» About this task
Set down the material in full. Keep every line exactly as it is.

» Input material

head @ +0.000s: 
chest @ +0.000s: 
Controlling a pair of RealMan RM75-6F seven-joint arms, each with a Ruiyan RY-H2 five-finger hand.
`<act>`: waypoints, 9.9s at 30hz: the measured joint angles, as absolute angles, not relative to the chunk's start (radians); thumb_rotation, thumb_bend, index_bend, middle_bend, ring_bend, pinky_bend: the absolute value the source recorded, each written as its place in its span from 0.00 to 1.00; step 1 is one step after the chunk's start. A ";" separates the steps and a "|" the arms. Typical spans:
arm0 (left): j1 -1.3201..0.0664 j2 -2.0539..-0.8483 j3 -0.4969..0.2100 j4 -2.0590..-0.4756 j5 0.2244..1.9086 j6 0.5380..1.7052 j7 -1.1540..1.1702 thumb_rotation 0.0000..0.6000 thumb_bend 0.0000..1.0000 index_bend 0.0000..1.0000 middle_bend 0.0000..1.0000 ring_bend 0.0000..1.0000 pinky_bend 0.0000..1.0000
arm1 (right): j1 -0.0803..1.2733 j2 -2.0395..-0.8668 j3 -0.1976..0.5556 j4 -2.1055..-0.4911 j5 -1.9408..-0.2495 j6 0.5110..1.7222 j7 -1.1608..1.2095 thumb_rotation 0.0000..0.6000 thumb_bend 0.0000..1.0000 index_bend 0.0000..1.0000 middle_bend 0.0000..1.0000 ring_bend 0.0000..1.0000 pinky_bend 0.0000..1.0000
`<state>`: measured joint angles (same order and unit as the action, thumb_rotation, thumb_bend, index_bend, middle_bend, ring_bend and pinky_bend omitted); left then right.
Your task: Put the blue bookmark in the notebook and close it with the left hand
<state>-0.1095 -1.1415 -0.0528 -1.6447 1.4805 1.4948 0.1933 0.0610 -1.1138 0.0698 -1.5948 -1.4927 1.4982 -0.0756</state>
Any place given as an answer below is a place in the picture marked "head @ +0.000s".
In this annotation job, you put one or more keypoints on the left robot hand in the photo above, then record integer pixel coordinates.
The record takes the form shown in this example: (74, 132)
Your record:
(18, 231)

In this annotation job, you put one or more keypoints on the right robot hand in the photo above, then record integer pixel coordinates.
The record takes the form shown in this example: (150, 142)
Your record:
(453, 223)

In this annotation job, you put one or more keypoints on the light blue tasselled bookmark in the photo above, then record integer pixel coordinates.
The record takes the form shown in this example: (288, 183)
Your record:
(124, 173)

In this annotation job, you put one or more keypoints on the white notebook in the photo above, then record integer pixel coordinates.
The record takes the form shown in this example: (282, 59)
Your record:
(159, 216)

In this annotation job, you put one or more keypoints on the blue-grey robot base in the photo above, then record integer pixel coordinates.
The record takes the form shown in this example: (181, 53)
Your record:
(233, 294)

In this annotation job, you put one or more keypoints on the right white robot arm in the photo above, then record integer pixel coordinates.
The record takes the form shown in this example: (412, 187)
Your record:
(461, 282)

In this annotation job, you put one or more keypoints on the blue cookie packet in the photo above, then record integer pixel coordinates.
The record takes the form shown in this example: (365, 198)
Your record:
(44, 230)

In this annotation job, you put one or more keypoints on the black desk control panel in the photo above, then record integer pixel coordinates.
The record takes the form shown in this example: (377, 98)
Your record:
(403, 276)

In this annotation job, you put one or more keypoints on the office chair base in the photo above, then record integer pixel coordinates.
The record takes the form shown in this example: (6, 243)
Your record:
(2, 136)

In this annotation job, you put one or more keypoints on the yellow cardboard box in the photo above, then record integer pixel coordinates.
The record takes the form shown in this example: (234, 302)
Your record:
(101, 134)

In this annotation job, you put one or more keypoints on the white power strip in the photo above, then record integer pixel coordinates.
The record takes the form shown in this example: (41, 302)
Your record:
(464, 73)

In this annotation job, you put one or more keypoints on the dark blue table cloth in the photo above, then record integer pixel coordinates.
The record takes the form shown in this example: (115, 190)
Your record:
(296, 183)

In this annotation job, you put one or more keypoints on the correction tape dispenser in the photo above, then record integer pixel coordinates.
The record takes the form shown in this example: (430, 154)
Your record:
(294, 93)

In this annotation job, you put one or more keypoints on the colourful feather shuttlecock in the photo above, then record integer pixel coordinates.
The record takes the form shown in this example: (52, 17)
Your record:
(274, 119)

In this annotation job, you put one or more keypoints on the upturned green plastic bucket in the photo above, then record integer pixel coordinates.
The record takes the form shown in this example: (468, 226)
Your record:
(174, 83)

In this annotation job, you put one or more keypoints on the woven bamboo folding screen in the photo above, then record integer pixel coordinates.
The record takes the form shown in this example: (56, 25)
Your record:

» Answer for the task
head @ +0.000s: 
chest @ +0.000s: 
Controlling a pair of RealMan RM75-6F seven-joint arms, each with a Ruiyan RY-H2 five-finger hand.
`<act>`: waypoints, 9.9s at 30hz: the measured joint angles, as absolute angles, not relative to the chunk's start (radians); thumb_rotation, thumb_bend, index_bend, middle_bend, ring_bend, pinky_bend: the absolute value the source recorded, each written as its place in its span from 0.00 to 1.00; step 1 is one step after the chunk's start. A ";" separates the steps and a "|" the arms. Typical spans:
arm0 (left): j1 -1.3201..0.0664 j2 -2.0539..-0.8483 j3 -0.4969..0.2100 j4 -2.0590..-0.4756 j5 0.2244..1.9086 j6 0.5380..1.7052 j7 -1.1540..1.1702 thumb_rotation 0.0000..0.6000 thumb_bend 0.0000..1.0000 index_bend 0.0000..1.0000 middle_bend 0.0000..1.0000 ring_bend 0.0000..1.0000 pinky_bend 0.0000..1.0000
arm1 (right): j1 -0.0803..1.2733 j2 -2.0395..-0.8668 j3 -0.1976..0.5556 j4 -2.1055..-0.4911 j5 -1.9408..-0.2495 j6 0.5110..1.7222 j7 -1.1608..1.2095 thumb_rotation 0.0000..0.6000 thumb_bend 0.0000..1.0000 index_bend 0.0000..1.0000 middle_bend 0.0000..1.0000 ring_bend 0.0000..1.0000 pinky_bend 0.0000..1.0000
`<state>`: measured joint angles (same order and unit as the action, thumb_rotation, thumb_bend, index_bend, middle_bend, ring_bend and pinky_bend omitted); left then right.
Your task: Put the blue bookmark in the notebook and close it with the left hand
<state>-0.1095 -1.1415 -0.0528 -1.6447 1.4805 1.4948 0.1933 0.0610 -1.1138 0.0698 -1.5948 -1.4927 1.4982 -0.0756</state>
Any place given as an answer below is a place in the picture marked "head @ +0.000s".
In this annotation job, you put one or more keypoints on the left robot hand in the photo above, then record integer pixel coordinates.
The record takes the form shown in this example: (74, 132)
Your record:
(18, 231)

In this annotation job, you put one or more keypoints on the right robot hand in the photo above, then record integer pixel coordinates.
The record takes the form shown in this example: (150, 142)
Your record:
(453, 223)

In this annotation job, you put one or more keypoints on the light blue tasselled bookmark in the photo above, then record integer pixel coordinates.
The record takes the form shown in this example: (288, 183)
Your record:
(124, 173)

In this annotation job, you put one or more keypoints on the white notebook in the photo above, then record integer pixel coordinates.
The record takes the form shown in this example: (282, 59)
Your record:
(159, 216)

In this annotation job, you put one or more keypoints on the blue-grey robot base in the photo above, then record integer pixel coordinates.
The record takes the form shown in this example: (181, 53)
Your record:
(233, 294)

In this annotation job, you put one or more keypoints on the right white robot arm in the photo above, then record integer pixel coordinates.
The record takes the form shown in this example: (412, 187)
Your record:
(461, 282)

In this annotation job, you put one or more keypoints on the blue cookie packet in the photo above, then record integer pixel coordinates.
The record takes the form shown in this example: (365, 198)
Your record:
(44, 230)

In this annotation job, you put one or more keypoints on the black desk control panel in the photo above, then record integer pixel coordinates.
The record takes the form shown in this example: (377, 98)
Your record:
(403, 276)

In this annotation job, you put one or more keypoints on the office chair base in the photo above, then record integer pixel coordinates.
The record takes the form shown in this example: (6, 243)
Your record:
(2, 136)

In this annotation job, you put one or more keypoints on the yellow cardboard box in the photo above, then record integer pixel coordinates.
The record takes the form shown in this example: (234, 302)
Your record:
(101, 134)

In this annotation job, you put one or more keypoints on the white power strip in the photo above, then record integer pixel coordinates.
The record takes the form shown in this example: (41, 302)
Your record:
(464, 73)

In this annotation job, you put one or more keypoints on the dark blue table cloth in the photo above, then record integer pixel coordinates.
The record takes the form shown in this example: (115, 190)
Your record:
(296, 183)

In this annotation job, you put one or more keypoints on the correction tape dispenser in the photo above, then record integer pixel coordinates.
The record takes the form shown in this example: (430, 154)
Your record:
(294, 93)

In this annotation job, you put one or more keypoints on the colourful feather shuttlecock in the photo above, then record integer pixel coordinates.
The record takes the form shown in this example: (52, 17)
Your record:
(274, 119)

In this annotation job, you put one or more keypoints on the upturned green plastic bucket in the photo above, then record integer pixel coordinates.
The record takes the form shown in this example: (468, 226)
Your record:
(174, 83)

In this annotation job, you put one or more keypoints on the woven bamboo folding screen in the photo above, then record integer pixel coordinates.
The record takes the form shown in this example: (56, 25)
Your record:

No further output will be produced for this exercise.